Interviste, recensioni, approfondimenti, interventi dal laboratorio di giornalismo "Per uno spettatore critico", in diretta da Contemporanea Festival a Prato dal 23 settembre al 2 ottobre 2016.
Uno spazio spoglio, un pavimento bianco su cui si riflette una luce artificiale abbagliante e risuona una voce ridente. Così si presenta la scena quando varchiamo la soglia dello spazioK. L'artista Chiara Bersani ha aperto lo spettacolo Everthing is ok con una formula di intrattenimento e presentazione ironica e destabilizzante. La voce ci invitava a prendere posto per assistere a uno spettacolo "strabiliante", preparandoci alla visione di ciò che avremo potuto vedere.

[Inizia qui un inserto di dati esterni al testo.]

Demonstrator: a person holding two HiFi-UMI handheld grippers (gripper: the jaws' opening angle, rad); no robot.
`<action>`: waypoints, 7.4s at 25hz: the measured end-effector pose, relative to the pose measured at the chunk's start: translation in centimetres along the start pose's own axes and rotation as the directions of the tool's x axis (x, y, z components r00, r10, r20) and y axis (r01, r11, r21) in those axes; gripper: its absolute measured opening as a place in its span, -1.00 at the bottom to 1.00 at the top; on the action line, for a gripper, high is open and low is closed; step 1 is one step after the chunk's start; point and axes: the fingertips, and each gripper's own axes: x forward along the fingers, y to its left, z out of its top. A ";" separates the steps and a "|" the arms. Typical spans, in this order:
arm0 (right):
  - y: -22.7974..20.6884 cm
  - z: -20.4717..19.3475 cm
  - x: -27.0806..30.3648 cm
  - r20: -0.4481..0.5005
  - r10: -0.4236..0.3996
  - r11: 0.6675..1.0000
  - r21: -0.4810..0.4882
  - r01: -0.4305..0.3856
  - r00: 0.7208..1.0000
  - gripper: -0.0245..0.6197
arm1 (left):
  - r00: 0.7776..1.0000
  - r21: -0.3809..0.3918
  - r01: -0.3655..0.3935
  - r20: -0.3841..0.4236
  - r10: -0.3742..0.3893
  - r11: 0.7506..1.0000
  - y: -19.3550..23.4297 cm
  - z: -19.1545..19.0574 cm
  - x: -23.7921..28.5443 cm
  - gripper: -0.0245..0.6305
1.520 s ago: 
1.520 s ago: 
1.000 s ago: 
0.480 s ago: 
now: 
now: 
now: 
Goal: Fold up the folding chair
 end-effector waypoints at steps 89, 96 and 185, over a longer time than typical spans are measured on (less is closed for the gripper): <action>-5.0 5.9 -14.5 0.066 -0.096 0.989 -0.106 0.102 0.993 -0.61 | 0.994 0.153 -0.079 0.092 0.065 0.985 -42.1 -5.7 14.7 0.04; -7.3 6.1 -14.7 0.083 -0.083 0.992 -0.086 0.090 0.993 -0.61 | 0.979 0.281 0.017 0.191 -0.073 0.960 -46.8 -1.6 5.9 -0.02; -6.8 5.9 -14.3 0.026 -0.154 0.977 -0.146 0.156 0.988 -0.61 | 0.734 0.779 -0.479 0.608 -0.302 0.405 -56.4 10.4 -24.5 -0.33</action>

Si tratta di un breve prologo intitolato Le Prove aperte per la cerimonia di apertura di Everyting is ok, realizzato per l'occasione e per il nuovo progetto The Olympic Games, che debutterà nella primavera del 2017, firmato da Marco D'Agostin e C. Bersani.
«L'idea è nata da me e da Chiara Bersani» - ci racconta D'Agostin - «The Olympic Games è la nostra prima vera produzione europea diretta da entrambi e prodotta da K3/Kampnagel di Amburgo e BeSpectACTive. La riflessione che ci ha spinti a realizzare il progetto riguarda come il formato delle Olimpiadi possa prestarsi per tradurre una serie di questioni per noi molto vive, legate al sogno tramontato dell'Europa e al sogno tramontato della nostra generazione rispetto all'Europa. Nel lavoro sulle Olimpiadi stiamo lavorando sulla Cerimonia di apertura come momento di esaltazione del pubblico, ci siamo inventati questo breve formato, in cui Chiara proverà a preparare il pubblico all'inizio del mio spettacolo. È un'occasione per noi utile per sperimentare un meccanismo che nel lavoro completo The Olympic Games avrà una sua forma più compiuta».
Il pubblico è invitato a entrare "chiamato" da una che assomiglia a quella di una "speaker circense", creando un clima di festa e intrattenimento iperbolico: «L'idea è scoprire come il pubblico possa relazionarsi con ciò che vede o sente». Quando la voce termina il countdown per l'attesa dello spettacolo, sulla scena rimane un eco, un vuoto di un'attesa insoddisfatta. Dopo qualche istante entra D'Agostin, in camicia hawaiana e bermuda, fermandosi davanti al pubblico, immobile. Canta, recita parti di frasi, brani musicali, spot come uno zapping su diverse frequenze e media. Prosegue poi con una serie di movimenti ripresi dalla quotidianità, uniti a lavori di floor work, danza contemporanea e hip hop in sequenze dinamiche e continue, senza pause, su una musica elettronica di LSKA, che uniforma la performance. Prosegue D'Agostin: «Il lavoro è composto da un flusso ininterrotto di movimenti tratti da forme di intrattenimento prelevate da youtube, senza distinzione di epoca. Se ciò viene portato all'eccesso e trasferito nel corpo in un certo modo, prima o poi sono sicuro che il pubblico si stancherà di guardare e sono sicuro che nel momento in cui questo succederà inizierà a vedere qualcosa di diverso. Questa è la mia ambizione più grande». L'idea del lavoro-esperimento è esplorare il tempo condiviso tra lo spettatore e il performer, creando un «macchinario per l'intrattenimento in grado di risarcire la stanchezza. Oggi viviamo in un'epoca in cui non ci concediamo l'inattività, siamo alla rincorsa frenetica di una realizzazione performativa di noi stessi, senza la possibilità di abbandonarsi alla "stanchezza". La tesi di studi in neuroscienze e filosofia socio-politica, riguardante i fenomeni di iperattività del cervello umano, unito al testo di Peter Handke Saggio sulla stanchezza, mi hanno permesso di indagare i momenti di inattività della mente, momenti necessari a livello biochimico per permetterci di mettere in relazione gli avvenimenti ed essere creativi. Everthing is ok, permette agli spettatori di cambiare prospettiva sul mondo e guardarlo in modo diverso».
Lo spettacolo resta però un'esperienza soggettiva per ogni spettatore, e questo ci fa chiedere se la stanchezza possa essere percepita da tutti in egual modo o se possa sconfinare in altro. Resta una sfida aperta.